Anna Julia Cooper: The pioneer in black women’s education

In history, people have always known who Susan B. Anthony and Elizabeth Cady Stanton were, but there has rarely been a conversation about Anna J. Cooper. All three were fundamental feminists of their time, but only one is an unfamiliar historical figure. Anna Julia Cooper, a college educated black women, was a fierce activist for equal education, a feminist, and ultimately a devout educator for the disenfranchised.

Born in 1858, she and her mother were enslaved to her biological father, George Washington Haywood. As a child, she debated with her parishioners as to why boys would be the only ones taught, setting a political consciousness in motion. This began her long journey to fighting gender roles.

After the Civil war, she completed her high school education through Saint Augustine’s Normal School and Collegiate Institute, which was a school for freed slaves. Subsequently after attending, Cooper married George C. Cooper and had to leave her teaching career because of social views on married teachers.

After her husband died, her grief had transformed into determination and set out to obtain her college degree in Oberlin and Columbia University. Majoring in Math, she was equipped with a full ride which later helped earn her a Master’s and a doctorate at the University of Paris. It was suggested that she wanted to follow the “gentlemen’s course,” rather than taking the traditional women’s course.

It was in college where her passion for teaching was ignited. Cooper was adamant in educating black women, believing it was the ultimate stepping to racial equality and gender equality and thought black women were the “key to equality.”

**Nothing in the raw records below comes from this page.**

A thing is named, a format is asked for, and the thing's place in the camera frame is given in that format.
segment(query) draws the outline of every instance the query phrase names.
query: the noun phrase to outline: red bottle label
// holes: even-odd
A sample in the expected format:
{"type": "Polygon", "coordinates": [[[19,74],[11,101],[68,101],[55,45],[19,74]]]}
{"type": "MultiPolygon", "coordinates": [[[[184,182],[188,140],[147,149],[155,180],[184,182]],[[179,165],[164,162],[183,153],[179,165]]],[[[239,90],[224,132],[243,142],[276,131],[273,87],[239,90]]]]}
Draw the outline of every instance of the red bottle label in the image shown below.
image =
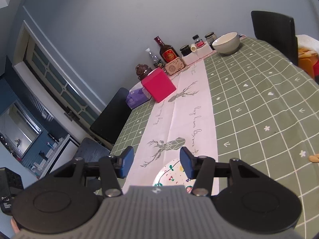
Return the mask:
{"type": "Polygon", "coordinates": [[[165,61],[168,63],[168,62],[174,60],[174,59],[177,57],[177,55],[174,53],[174,51],[173,51],[172,49],[169,49],[169,50],[166,50],[166,51],[163,53],[162,57],[163,57],[163,58],[165,59],[165,61]]]}
{"type": "Polygon", "coordinates": [[[195,45],[197,46],[197,48],[200,48],[200,47],[204,46],[205,43],[204,43],[204,41],[201,40],[200,42],[195,43],[195,45]]]}

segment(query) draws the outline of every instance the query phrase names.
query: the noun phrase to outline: small bottle with red label
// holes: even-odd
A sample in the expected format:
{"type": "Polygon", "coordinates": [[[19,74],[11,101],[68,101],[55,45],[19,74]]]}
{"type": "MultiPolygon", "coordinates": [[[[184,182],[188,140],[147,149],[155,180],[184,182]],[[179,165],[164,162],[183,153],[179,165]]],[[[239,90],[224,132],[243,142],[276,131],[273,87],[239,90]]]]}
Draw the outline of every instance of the small bottle with red label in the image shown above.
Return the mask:
{"type": "Polygon", "coordinates": [[[170,45],[165,45],[163,41],[159,38],[159,36],[154,38],[154,40],[160,46],[160,55],[166,63],[169,63],[170,61],[178,57],[178,54],[175,51],[175,49],[170,45]]]}
{"type": "Polygon", "coordinates": [[[200,39],[198,35],[195,35],[193,37],[193,40],[195,41],[195,45],[197,48],[200,48],[200,47],[205,45],[204,41],[202,39],[200,39]]]}

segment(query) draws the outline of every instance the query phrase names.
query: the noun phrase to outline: brown ceramic figurine
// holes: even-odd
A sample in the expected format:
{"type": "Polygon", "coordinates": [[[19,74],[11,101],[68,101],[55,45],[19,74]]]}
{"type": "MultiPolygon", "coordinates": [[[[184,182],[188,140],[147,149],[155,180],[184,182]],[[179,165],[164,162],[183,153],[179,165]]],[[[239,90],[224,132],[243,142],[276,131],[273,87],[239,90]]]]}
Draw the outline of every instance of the brown ceramic figurine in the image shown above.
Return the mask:
{"type": "Polygon", "coordinates": [[[142,81],[152,71],[152,69],[149,68],[148,65],[138,64],[135,67],[135,71],[138,78],[142,81]]]}

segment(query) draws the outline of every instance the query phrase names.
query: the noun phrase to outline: brown glass bottle
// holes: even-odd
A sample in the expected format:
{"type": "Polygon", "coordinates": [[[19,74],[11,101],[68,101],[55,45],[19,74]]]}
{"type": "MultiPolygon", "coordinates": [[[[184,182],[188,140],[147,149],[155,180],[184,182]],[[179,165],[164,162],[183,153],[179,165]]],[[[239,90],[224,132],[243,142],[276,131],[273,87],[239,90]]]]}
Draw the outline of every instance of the brown glass bottle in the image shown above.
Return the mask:
{"type": "Polygon", "coordinates": [[[159,36],[154,38],[154,40],[160,46],[160,55],[166,63],[169,63],[170,61],[178,57],[178,54],[176,53],[175,49],[170,45],[165,45],[163,41],[159,38],[159,36]]]}

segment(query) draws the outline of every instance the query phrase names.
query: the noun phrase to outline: black jar lid
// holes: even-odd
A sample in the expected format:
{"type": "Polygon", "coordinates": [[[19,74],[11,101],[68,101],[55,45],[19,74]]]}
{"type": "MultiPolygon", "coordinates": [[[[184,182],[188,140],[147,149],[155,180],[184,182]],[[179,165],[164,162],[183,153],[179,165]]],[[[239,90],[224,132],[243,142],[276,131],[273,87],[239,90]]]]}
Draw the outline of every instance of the black jar lid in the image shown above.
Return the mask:
{"type": "Polygon", "coordinates": [[[210,32],[210,33],[208,33],[208,34],[205,35],[205,38],[208,38],[208,37],[213,36],[213,35],[214,35],[214,33],[213,33],[213,32],[210,32]]]}
{"type": "Polygon", "coordinates": [[[183,47],[180,48],[180,51],[182,53],[183,56],[187,56],[189,55],[192,51],[190,50],[189,45],[185,45],[183,47]]]}

“It is not the intelligent woman v. the ignorant woman; nor the white woman v. the black, the brown, and the red, it is not even the cause of woman v. man. Nay, tis woman’s strongest vindication for speaking that the world needs to hear her voice.” Said Cooper.

Anna J. Cooper co-founded the Colored women’s league; she had started the YWCA chapter for black women, paving the path for future black innovators; she was one of the few black women who was a part of the World’s Congress of Representative women.

She made M. street high school one of the best schools for Black Americans. Cooper became a controversial figure for suggesting a college preparatory plan for her school and sending her students to some of the best schools.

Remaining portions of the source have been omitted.